For those of you who aren’t familiar with it, ETH 2.0 is the protocol change that Ethereum has been planning since its inception, moving Ethereum from a proof-of-work protocol to a proof-of-stake network. Proof-of-stake validators secure the network and receive ETH in return. A validator starts with 32 ETH and is currently acquired by sending 32 ETH to a deposit contract on the mainnet of Ethereum, the current proof-of-work chain.
The deposit is a one-way bridge, as the entire ETH amount including accrued interest can only be accessed after the network has been merged, which is currently unlikely to be done before the end of 2022.
With the same total deposit amount of 800 ETH on the same day from 133 addresses, our confidence grew that 100,000 ETH was coming from a single address. To confirm this, there had to be some similarity between the addresses. In fact, a quick glance showed that each address was funded by a common address.
Eureka! A whale watch.
The picture of our whale slowly became clearer. Let’s take a rough look at how they performed their surgery:
- At each of the new addresses, 800 ETH were deposited in the deposit contract: 25 deposits of 32 ETH. The remaining 10 ETH were sent to cover gas costs and after the deposits were completed, the remaining ~ 9.86 ETH were sent to a common address in each direction. These funds were eventually added to the custody contract.
- They laid the foundation for their plan with a loose transaction of 100,000 ETH (210 million to 2,100 USD per ETH) on June 16. When comparing such a large amount, the transaction was in no rush as it took 1 minute and 41 seconds to confirm. The gas price ‘somewhere between standard and fast’ has some serious vibes, “Well, I don’t want to pay too much for this transaction,” which is understandable to most plankton using Ethereum. It’s more surprising that it came from such a huge whale.

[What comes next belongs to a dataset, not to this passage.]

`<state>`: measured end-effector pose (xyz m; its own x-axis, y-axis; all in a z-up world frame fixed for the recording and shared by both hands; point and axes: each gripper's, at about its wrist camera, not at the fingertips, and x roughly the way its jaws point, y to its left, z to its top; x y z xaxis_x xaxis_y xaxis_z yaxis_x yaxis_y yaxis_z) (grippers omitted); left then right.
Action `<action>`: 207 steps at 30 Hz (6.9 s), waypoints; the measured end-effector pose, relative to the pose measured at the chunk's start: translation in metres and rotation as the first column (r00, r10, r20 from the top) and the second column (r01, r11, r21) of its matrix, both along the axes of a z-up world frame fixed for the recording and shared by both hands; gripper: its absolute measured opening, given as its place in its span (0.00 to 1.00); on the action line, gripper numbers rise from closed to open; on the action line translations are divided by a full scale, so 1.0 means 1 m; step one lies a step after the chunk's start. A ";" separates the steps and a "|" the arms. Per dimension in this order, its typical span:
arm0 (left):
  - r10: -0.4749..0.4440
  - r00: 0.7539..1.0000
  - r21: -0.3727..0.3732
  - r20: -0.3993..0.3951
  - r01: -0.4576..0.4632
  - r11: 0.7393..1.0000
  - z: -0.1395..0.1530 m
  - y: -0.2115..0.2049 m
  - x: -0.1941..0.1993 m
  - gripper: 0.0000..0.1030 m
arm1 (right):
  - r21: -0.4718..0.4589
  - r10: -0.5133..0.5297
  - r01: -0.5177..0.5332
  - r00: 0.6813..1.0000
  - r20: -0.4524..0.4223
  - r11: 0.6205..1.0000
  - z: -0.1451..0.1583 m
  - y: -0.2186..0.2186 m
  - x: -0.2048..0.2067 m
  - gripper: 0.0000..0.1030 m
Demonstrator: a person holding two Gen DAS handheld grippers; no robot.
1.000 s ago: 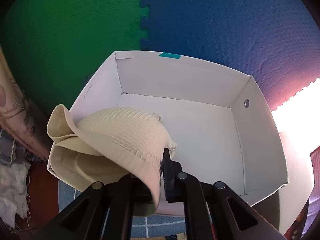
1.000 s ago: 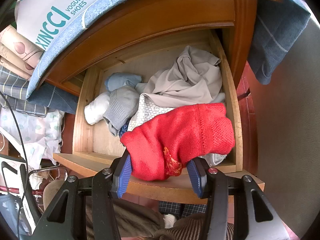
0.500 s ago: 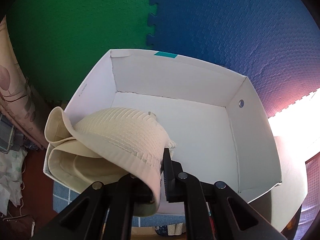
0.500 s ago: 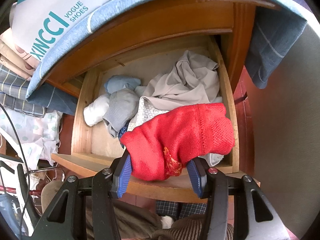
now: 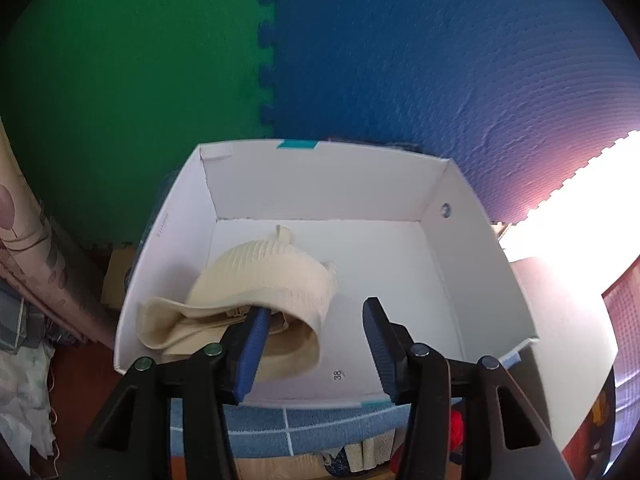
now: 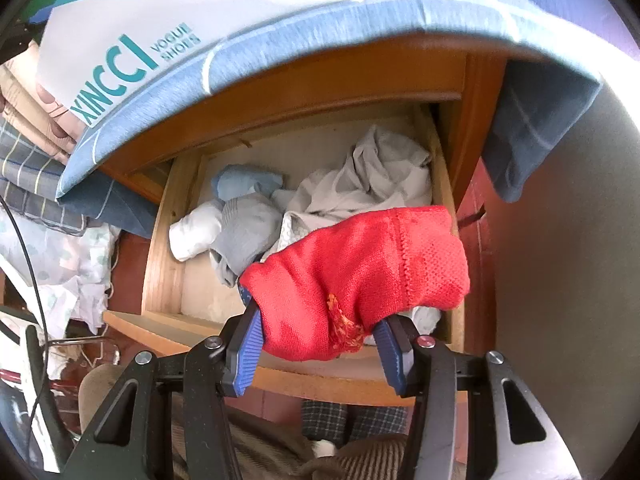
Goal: Take underwear out of drawer
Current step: 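Open the left tool to release the bra and withdraw it, then carry the red sock in the right tool into the white box and open it, then move the right tool back down into the drawer toward the grey clothes, then close the right tool on the pale blue-grey cloth while the left tool grips the grey knit item, then lift the grey knit item with the left tool and carry it to the white box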
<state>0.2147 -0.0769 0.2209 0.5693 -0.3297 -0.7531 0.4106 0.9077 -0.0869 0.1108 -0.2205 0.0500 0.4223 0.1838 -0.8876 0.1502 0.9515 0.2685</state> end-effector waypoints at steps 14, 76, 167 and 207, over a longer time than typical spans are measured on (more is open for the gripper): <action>0.060 0.988 -0.022 0.142 -0.058 0.998 0.017 0.083 -0.080 0.56 | -0.029 0.056 -0.053 0.991 0.122 0.998 0.081 0.004 -0.015 0.46; 0.345 0.909 0.035 -0.233 -0.347 0.937 -0.222 0.143 -0.124 0.56 | -0.187 0.126 -0.109 0.989 0.082 0.976 0.187 0.041 0.170 0.72; 0.087 0.911 0.137 -0.403 -0.034 0.990 -0.250 0.056 -0.062 0.56 | -0.203 0.276 -0.425 0.816 -0.508 0.882 -0.106 0.012 0.077 0.44; 0.143 0.869 0.077 -0.473 -0.120 0.990 -0.282 0.016 -0.037 0.07 | -0.030 0.034 -0.040 0.984 -0.177 0.999 -0.039 -0.026 0.024 0.45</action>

- With the 100,000 ETH in the new wallet, they financed 133 new wallets with 810 ETH each for a total of 107,730 ETH within 8 minutes.
Looking at the direction funded with 100,000 ETH, they have flowed through more than 258,000 ETH ($ 541.8 million at 2,100 ETH), according to Nansen. Without clicking on any direction, it appears that all of the ETH flowing through that direction has gone into the deposit contract in a manner similar to that described above, starting with a 90,000 ETH transaction on May 21st and a 49,990 ETH transaction on June 14th June.
Management is also showing no signs of slowing down. At this point in time, the management has been funded twice for 6119 ETH and 792 ETH. Given his obvious Michael Saylor “selling office furniture” mentality, this is almost certainly intended for the storage contract.
The 100,000 ETH transaction was funded by an OG Ethereum address that received the funds immediately before an address showing Nansen received 100% of their 302,000 ETH from a wallet that Nansen has identified as a Celsius crypto lender.
The OG address in question has transactions from September 2016 and if you look at their first ERC-20 transactions, it’s a journey into memory of r / ethtrader who have SPANK, KIN, FUN, OMG (airdropped – yet not sold ð ?? ???? ð ????) and many UPS. They also receive regular deposits from BOND under a contract that Nansen referred to as vesting, which suggests they are an early team member or an investor.
Its overall activity is massive, according to Nansen 1.72 million ETH in and out. There are a limited number of OGs with this type of money and belief on Ethereum, and they don’t look like they’re going anywhere anytime soon.